(Records from a data source)
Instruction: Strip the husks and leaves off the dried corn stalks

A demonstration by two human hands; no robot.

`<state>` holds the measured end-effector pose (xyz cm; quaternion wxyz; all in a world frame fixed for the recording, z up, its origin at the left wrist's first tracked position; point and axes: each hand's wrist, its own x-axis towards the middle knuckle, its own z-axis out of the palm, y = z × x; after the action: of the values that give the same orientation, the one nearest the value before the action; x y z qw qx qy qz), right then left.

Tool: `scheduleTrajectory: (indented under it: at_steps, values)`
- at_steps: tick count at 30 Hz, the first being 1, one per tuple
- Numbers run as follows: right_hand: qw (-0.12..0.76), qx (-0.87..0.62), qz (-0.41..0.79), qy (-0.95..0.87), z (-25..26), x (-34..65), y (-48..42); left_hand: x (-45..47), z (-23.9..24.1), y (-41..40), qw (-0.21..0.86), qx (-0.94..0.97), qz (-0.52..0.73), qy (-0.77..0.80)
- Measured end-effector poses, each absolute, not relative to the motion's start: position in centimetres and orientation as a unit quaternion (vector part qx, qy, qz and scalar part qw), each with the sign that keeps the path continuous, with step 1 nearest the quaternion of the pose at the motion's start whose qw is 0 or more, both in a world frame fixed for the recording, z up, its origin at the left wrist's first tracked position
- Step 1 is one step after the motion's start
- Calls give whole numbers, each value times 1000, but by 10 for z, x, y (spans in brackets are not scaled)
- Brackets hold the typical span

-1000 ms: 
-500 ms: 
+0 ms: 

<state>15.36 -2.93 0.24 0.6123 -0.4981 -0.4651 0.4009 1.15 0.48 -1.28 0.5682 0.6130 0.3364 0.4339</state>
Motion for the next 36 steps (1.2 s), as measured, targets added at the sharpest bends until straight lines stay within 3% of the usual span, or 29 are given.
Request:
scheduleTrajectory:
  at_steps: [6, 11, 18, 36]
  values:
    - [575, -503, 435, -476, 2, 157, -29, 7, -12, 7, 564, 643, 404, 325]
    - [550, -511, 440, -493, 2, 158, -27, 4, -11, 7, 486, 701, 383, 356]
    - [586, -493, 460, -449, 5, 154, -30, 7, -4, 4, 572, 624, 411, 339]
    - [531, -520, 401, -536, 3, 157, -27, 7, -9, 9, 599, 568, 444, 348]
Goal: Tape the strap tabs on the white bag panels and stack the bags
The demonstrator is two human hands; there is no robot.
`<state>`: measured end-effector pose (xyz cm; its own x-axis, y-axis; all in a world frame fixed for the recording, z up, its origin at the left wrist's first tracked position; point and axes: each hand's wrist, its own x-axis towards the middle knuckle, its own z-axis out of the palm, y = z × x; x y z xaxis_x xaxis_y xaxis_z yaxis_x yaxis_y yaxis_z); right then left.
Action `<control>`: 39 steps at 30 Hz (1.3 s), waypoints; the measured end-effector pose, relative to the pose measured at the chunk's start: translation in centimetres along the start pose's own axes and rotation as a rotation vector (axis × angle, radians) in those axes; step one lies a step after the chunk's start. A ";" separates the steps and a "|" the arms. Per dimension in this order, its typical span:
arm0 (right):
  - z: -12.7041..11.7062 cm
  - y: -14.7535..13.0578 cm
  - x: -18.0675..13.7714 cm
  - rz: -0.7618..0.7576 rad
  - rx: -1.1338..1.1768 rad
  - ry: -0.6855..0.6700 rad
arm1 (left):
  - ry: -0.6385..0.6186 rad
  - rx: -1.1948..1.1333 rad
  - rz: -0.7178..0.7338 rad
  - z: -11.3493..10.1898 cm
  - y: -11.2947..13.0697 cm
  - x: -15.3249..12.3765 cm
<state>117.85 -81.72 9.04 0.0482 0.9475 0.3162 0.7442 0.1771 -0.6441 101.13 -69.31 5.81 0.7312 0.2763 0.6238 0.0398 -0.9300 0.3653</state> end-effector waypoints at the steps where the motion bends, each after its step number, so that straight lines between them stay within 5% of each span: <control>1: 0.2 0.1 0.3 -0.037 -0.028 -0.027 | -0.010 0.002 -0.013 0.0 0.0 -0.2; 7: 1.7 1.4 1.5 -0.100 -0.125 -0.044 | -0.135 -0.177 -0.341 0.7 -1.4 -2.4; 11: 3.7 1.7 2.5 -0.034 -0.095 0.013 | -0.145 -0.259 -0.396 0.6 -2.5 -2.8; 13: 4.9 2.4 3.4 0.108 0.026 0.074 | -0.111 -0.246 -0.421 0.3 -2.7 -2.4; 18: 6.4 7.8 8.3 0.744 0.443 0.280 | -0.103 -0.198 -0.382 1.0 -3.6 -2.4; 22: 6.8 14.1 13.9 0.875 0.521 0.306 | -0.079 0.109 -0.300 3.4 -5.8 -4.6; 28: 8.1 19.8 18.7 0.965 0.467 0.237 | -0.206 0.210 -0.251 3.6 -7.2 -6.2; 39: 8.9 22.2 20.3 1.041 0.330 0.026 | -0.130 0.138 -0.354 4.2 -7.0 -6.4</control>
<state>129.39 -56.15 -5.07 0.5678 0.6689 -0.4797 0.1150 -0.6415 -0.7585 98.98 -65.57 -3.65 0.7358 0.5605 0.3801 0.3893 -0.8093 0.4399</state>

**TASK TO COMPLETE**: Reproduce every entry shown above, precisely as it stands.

**RESULT OF THE EXERCISE**:
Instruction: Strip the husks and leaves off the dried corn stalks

A demonstration by two human hands; no robot.

`<state>` holds the measured end-effector pose (xyz cm; quaternion wxyz; all in a world frame fixed for the recording, z up, its origin at the left wrist's first tracked position; point and axes: each hand's wrist, its own x-axis towards the middle knuckle, its own z-axis out of the palm, y = z × x; after the action: of the values that give the same orientation, the one nearest the value before the action; x y z qw qx qy qz), right then left.

Tool: `scheduleTrajectory: (indented under it: at_steps, values)`
- at_steps: tick count at 30 Hz, the first being 1, one per tuple
- Numbers run as follows: right_hand: qw (-0.12..0.76), qx (-0.87..0.62), qz (-0.41..0.79), qy (-0.95..0.87), z (-25..26), x (-34..65), y (-48..42); left_hand: x (-45..47), z (-23.9..24.1), y (-41..40), qw (-0.21..0.86), qx (-0.94..0.97), qz (-0.52..0.73), qy (-0.77..0.80)
- Measured end-effector poses, each absolute, not relative to the motion's start: position in centimetres and orientation as a unit quaternion (vector part qx, qy, qz and scalar part qw), each with the sign that keeps the path continuous, with step 1 nearest the quaternion of the pose at the motion's start whose qw is 0 or more, both in a world frame fixed for the recording, z up, its origin at the left wrist's first tracked position
- Step 1 is one step after the motion's start
- Calls give whole numbers, each value times 1000, but by 10 for z, x, y (spans in brackets are not scaled)
- Brackets hold the typical span

-1000 ms: 
-500 ms: 
+0 ms: 

<state>15.36 -2.93 0.24 0.6123 -0.4981 -0.4651 0.4009 1.15 0.48 -1.28 0.5682 0.6130 0.3364 0.4339</state>
Motion for the next 36 steps (1.2 s), as measured, targets added at the sharpest bends until straight lines stay within 3% of the usual span, or 29 are given.
Request:
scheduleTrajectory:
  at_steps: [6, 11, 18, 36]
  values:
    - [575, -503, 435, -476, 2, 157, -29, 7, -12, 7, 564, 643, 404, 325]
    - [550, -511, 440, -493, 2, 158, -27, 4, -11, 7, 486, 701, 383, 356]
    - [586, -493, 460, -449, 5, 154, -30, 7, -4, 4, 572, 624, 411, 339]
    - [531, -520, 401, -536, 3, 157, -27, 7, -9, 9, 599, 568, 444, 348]
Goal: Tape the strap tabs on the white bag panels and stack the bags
The demonstrator is two human hands; there is no robot.
`<state>`: measured end-effector pose (xyz cm; its own x-axis, y-axis; all in a world frame fixed for the recording, z up, its origin at the left wrist's first tracked position; point and axes: each hand's wrist, its own x-axis towards the middle knuckle, its own z-axis out of the palm, y = z × x; x y z xaxis_x xaxis_y xaxis_z yaxis_x yaxis_y yaxis_z); right then left.
Action `<control>`: 39 steps at 30 Hz (1.3 s), waypoints; the measured end-effector pose, relative to the pose measured at the chunk's start: translation in centimetres along the start pose's own axes and rotation as a rotation vector (axis × angle, radians) in those axes; step one lies a step after the chunk's start. A ";" separates the steps and a "|" the arms. Per dimension in this order, its typical span:
arm0 (right):
  - z: -12.7041..11.7062 cm
  - y: -14.7535..13.0578 cm
  - x: -18.0675..13.7714 cm
  - rz: -0.7618..0.7576 rad
  - rx: -1.1338..1.1768 rad
  - ry: -0.6855..0.6700 rad
arm1 (left):
  - ry: -0.6385..0.6186 rad
  - rx: -1.1948..1.1333 rad
  - rz: -0.7178..0.7338 rad
  - z: -11.3493..10.1898 cm
  - y: -11.2947..13.0697 cm
  - x: -15.3249..12.3765 cm
<state>117.85 -81.72 9.04 0.0482 0.9475 0.3162 0.7442 0.1771 -0.6441 101.13 -69.31 5.81 0.7312 0.2763 0.6238 0.0398 -0.9300 0.3653</state> end-effector waypoints at the steps where the motion bends, each after its step number, so that straight lines between them stay within 5% of each span: <control>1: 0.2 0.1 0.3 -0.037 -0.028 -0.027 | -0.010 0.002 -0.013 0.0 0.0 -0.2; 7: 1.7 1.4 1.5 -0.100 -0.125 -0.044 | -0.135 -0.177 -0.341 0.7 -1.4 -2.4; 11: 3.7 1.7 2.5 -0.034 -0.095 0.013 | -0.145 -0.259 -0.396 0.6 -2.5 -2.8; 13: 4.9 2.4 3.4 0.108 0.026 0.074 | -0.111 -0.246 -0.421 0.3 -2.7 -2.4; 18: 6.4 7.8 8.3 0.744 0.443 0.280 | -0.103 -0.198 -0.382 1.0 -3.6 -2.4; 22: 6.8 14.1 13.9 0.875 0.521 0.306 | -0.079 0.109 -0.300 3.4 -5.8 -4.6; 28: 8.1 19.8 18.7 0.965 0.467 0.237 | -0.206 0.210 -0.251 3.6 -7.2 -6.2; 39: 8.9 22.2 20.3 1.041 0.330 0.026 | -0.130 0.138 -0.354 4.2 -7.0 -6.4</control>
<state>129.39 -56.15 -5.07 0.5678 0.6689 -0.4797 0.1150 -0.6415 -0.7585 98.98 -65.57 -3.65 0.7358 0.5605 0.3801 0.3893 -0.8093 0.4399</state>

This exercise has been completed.